Si libera dalla mia mano sulle sue braccia e corre verso l'altare.
«Giuly!» Gridiamo io e mia madre. Corro verso l'altare ma lei sembra divertirsi visto che ci sale su e inizia a scappare da me ridendo.
«Giuly, non facciamo figuracce!» Le dico cercando di prenderla.
Ma perché sono così poco sportiva?
Poco dopo vedo Giuly sbattere contro un corpo che la blocca ridendo.
«Ti ho presa!» Esclama la voce della persona che la tiene fra le braccia.
Il suo corpo è abbastanza muscoloso ma non troppo, pantaloni neri e camicia del medesimo colore che fascia alla perfezione quelle braccia.

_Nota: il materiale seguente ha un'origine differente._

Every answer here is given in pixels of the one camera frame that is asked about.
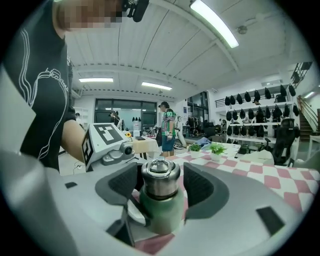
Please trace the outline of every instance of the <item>metal bottle cap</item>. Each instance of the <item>metal bottle cap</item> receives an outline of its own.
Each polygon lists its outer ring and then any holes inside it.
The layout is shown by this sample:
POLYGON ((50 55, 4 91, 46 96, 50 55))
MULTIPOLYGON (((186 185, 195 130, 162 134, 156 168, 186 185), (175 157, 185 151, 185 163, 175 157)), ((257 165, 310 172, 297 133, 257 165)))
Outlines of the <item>metal bottle cap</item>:
POLYGON ((165 159, 155 159, 143 164, 141 174, 148 194, 158 199, 173 196, 178 190, 180 166, 165 159))

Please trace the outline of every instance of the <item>railing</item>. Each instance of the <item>railing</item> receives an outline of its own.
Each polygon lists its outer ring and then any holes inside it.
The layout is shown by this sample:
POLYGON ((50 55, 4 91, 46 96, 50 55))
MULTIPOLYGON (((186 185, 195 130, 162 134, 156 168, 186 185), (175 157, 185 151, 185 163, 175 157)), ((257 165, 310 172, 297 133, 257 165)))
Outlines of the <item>railing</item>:
POLYGON ((318 131, 318 116, 301 96, 298 97, 299 108, 314 132, 318 131))

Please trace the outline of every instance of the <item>person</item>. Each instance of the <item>person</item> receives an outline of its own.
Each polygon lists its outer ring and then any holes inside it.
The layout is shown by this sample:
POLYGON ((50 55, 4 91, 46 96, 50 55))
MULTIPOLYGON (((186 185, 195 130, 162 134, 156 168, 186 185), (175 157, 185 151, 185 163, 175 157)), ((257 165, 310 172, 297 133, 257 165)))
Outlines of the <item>person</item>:
POLYGON ((158 107, 162 112, 164 112, 161 125, 162 156, 166 158, 175 154, 174 144, 176 138, 176 113, 170 108, 168 102, 166 101, 163 101, 158 107))
POLYGON ((3 69, 35 112, 20 152, 59 170, 62 146, 83 162, 85 131, 71 106, 71 68, 66 31, 105 27, 122 10, 121 0, 46 0, 22 24, 3 58, 3 69))
POLYGON ((119 118, 119 112, 112 110, 110 113, 110 123, 114 123, 115 126, 118 125, 120 118, 119 118))

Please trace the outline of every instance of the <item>office chair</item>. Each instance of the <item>office chair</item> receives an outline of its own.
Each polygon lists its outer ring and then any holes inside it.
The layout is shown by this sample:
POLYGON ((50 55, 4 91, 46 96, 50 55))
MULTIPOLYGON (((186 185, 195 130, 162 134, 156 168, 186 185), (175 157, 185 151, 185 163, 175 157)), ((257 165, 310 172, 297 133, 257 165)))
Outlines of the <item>office chair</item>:
POLYGON ((285 166, 285 162, 290 158, 291 155, 291 146, 296 138, 296 129, 294 125, 295 120, 292 118, 283 119, 280 127, 277 128, 276 141, 274 148, 271 149, 269 146, 270 140, 265 138, 266 148, 272 153, 274 164, 277 166, 285 166))

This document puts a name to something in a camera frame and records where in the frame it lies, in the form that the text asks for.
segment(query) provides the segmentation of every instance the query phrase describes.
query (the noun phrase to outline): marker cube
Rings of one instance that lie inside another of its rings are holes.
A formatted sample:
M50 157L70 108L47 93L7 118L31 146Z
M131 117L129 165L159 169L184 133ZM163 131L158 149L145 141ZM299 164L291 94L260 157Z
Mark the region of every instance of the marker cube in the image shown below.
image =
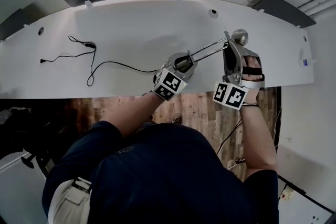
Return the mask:
M153 92L162 99L169 101L186 86L187 83L185 81L168 71L168 69L163 68L156 76Z
M239 110L247 92L247 88L235 86L231 83L217 82L212 100L229 108Z

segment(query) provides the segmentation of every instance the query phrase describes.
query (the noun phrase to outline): khaki pants
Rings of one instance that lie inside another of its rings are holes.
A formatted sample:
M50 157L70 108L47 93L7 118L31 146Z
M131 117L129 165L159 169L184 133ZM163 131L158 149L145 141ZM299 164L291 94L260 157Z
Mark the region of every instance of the khaki pants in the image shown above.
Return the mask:
M91 183L78 178L63 182L56 189L49 208L49 224L87 224Z

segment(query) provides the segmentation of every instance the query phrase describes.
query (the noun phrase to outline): white wall bracket
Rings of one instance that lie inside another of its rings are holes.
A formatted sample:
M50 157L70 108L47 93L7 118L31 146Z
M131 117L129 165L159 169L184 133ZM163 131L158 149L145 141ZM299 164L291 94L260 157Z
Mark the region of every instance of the white wall bracket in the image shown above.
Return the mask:
M88 8L90 8L90 7L92 7L93 6L93 3L91 2L91 1L89 1L89 0L85 0L85 5L88 7Z

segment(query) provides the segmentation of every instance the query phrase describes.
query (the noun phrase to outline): silver ball
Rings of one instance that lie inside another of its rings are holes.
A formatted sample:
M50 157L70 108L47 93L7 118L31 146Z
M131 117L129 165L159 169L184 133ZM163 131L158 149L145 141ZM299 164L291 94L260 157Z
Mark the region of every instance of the silver ball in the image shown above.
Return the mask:
M242 46L245 46L248 42L248 33L244 29L234 30L231 35L231 39L241 44Z

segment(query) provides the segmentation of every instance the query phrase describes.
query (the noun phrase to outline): wooden floor
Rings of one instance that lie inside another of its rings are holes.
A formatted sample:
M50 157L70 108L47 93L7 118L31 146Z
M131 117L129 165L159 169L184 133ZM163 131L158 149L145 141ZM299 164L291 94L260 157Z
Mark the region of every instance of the wooden floor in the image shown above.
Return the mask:
M156 123L169 122L175 114L180 113L183 125L200 131L217 151L240 117L238 111L213 102L212 96L212 92L179 94L170 102L164 102L153 114L153 120ZM120 103L129 102L134 98L136 97L71 99L67 102L66 109L77 110L77 128L79 132L83 132L100 120L108 110L115 109ZM274 138L277 89L268 88L260 91L258 98L261 111ZM233 166L236 158L244 157L242 127L225 142L218 156L225 167ZM245 164L240 164L232 168L232 172L243 179L245 169Z

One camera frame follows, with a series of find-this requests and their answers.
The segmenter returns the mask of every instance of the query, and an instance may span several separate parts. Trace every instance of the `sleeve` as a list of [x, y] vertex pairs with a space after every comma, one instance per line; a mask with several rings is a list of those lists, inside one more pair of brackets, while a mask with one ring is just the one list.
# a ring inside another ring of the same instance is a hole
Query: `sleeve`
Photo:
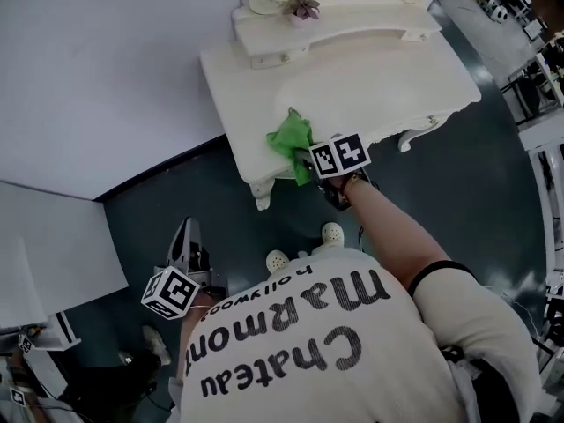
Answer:
[[171, 377], [168, 379], [168, 393], [173, 400], [174, 407], [170, 411], [167, 423], [180, 423], [180, 402], [182, 400], [182, 381]]
[[520, 421], [528, 422], [541, 382], [531, 336], [515, 311], [451, 261], [427, 266], [409, 293], [439, 348], [459, 346], [464, 356], [487, 362], [505, 379]]

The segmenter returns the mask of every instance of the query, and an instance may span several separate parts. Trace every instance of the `green cloth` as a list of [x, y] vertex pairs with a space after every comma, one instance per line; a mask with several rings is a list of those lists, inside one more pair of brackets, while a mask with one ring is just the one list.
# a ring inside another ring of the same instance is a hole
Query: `green cloth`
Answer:
[[311, 125], [307, 119], [301, 119], [300, 113], [289, 108], [288, 117], [282, 122], [278, 131], [266, 135], [266, 143], [290, 161], [299, 186], [311, 180], [309, 170], [293, 155], [294, 149], [307, 150], [313, 144]]

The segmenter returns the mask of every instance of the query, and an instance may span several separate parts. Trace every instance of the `dark teal floor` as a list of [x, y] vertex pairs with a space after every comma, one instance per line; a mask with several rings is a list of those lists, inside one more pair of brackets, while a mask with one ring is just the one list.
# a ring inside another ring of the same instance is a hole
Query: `dark teal floor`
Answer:
[[[370, 148], [368, 172], [382, 192], [411, 214], [450, 256], [466, 264], [486, 286], [517, 290], [516, 300], [540, 321], [544, 306], [545, 243], [531, 164], [505, 100], [478, 54], [438, 7], [442, 33], [479, 85], [482, 101], [455, 114], [436, 132], [400, 153], [395, 137]], [[168, 244], [185, 216], [200, 221], [211, 264], [238, 293], [265, 279], [271, 249], [290, 257], [319, 243], [330, 220], [345, 228], [346, 245], [357, 247], [358, 224], [336, 213], [313, 185], [277, 182], [271, 208], [256, 210], [225, 140], [217, 148], [154, 176], [105, 203], [108, 224], [130, 287], [67, 312], [82, 344], [72, 349], [84, 366], [118, 363], [120, 348], [139, 347], [140, 326], [157, 327], [178, 355], [178, 322], [166, 322], [139, 304], [152, 267], [165, 261]], [[526, 288], [523, 282], [527, 278]], [[529, 317], [520, 309], [522, 318]], [[152, 399], [168, 406], [163, 368]], [[167, 414], [146, 400], [138, 422]]]

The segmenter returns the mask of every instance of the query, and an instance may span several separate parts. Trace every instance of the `table leg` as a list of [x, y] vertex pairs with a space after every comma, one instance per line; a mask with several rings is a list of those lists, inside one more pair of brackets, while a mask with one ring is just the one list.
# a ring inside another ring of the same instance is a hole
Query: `table leg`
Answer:
[[438, 119], [435, 119], [435, 118], [430, 118], [429, 123], [431, 124], [431, 126], [428, 129], [406, 131], [401, 136], [401, 138], [399, 138], [399, 142], [397, 143], [397, 147], [399, 148], [399, 150], [401, 152], [409, 151], [412, 148], [412, 145], [410, 143], [414, 138], [422, 137], [423, 135], [426, 135], [427, 133], [430, 133], [434, 130], [437, 130], [439, 127], [441, 127], [447, 121], [447, 119], [448, 118], [438, 120]]
[[261, 212], [271, 206], [271, 191], [274, 186], [275, 179], [269, 179], [261, 183], [253, 183], [249, 185], [250, 192], [256, 199], [256, 208]]

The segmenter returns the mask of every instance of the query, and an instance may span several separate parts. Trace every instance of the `white t-shirt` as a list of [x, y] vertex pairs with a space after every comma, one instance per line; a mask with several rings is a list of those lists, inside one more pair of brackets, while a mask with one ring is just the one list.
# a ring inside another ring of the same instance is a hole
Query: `white t-shirt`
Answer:
[[412, 297], [371, 257], [337, 249], [220, 302], [192, 333], [182, 422], [466, 421], [440, 348], [486, 359], [521, 421], [540, 391], [515, 312], [455, 263], [429, 267]]

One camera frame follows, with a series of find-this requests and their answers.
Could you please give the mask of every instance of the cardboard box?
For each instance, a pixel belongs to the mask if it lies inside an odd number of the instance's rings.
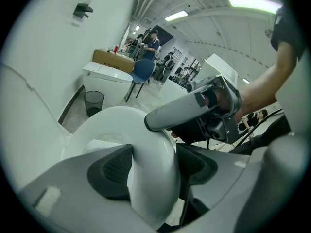
[[[99,49],[94,51],[93,61],[126,73],[131,73],[134,70],[134,60],[129,60]]]

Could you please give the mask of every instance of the person in blue shirt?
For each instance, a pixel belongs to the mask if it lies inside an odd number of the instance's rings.
[[[143,57],[144,59],[151,61],[154,60],[155,53],[160,46],[160,40],[157,38],[158,34],[159,32],[155,29],[150,31],[150,37],[152,40],[148,43],[148,46],[144,48],[146,50]]]

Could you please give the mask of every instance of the blue chair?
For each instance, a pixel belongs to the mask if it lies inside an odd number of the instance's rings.
[[[141,83],[142,85],[137,93],[136,98],[138,97],[142,87],[144,86],[144,84],[147,82],[147,80],[150,78],[151,74],[153,73],[154,67],[155,67],[154,62],[148,59],[142,59],[142,60],[138,60],[135,62],[134,72],[129,73],[133,77],[133,81],[132,81],[133,86],[130,91],[130,94],[128,95],[126,99],[126,102],[130,98],[135,85]]]

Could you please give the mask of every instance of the red cup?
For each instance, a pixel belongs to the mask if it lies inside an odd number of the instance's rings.
[[[119,48],[119,46],[115,46],[115,49],[114,49],[114,53],[115,53],[115,54],[117,53],[118,48]]]

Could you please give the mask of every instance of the black wall hook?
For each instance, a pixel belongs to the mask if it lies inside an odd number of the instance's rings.
[[[93,9],[89,7],[86,3],[78,3],[77,7],[75,8],[73,14],[79,18],[83,18],[83,16],[88,18],[88,15],[85,12],[93,12]]]

«Scusi» Si scusa Giuly allontanandosi da lui.
«Mi scusi, mia sorella è molto vivace» Tento di scusarla avvicinandomi a loro.
«Non si preoccupi, anch'io ero così» Mi informa guardandomi dalla testa ai piedi.
Ha una voce calda, soave e rassicurante sebbene non lo conosca per niente. Sarà uno nuovo del Michigan, non l'ho mai visto nei paraggi, né tanto meno in questa chiesa.
«Bianca!» Mi richiama mio padre alzando un sopracciglio.
Mi volto verso di lui e gli sorrido facendo andare Giuly da loro.
«Bianca» Sussurra l'uomo davanti a me.
«Si?» Chiedo cortesemente.
«Oh, nulla. Vieni spesso?» Mi chiede grattandosi il retro del collo.
«In chiesa dici? Pff, ci vengo sotto sforzo Sbuffo.
«Atea?» Mi chiede alzando l'angolo della bocca.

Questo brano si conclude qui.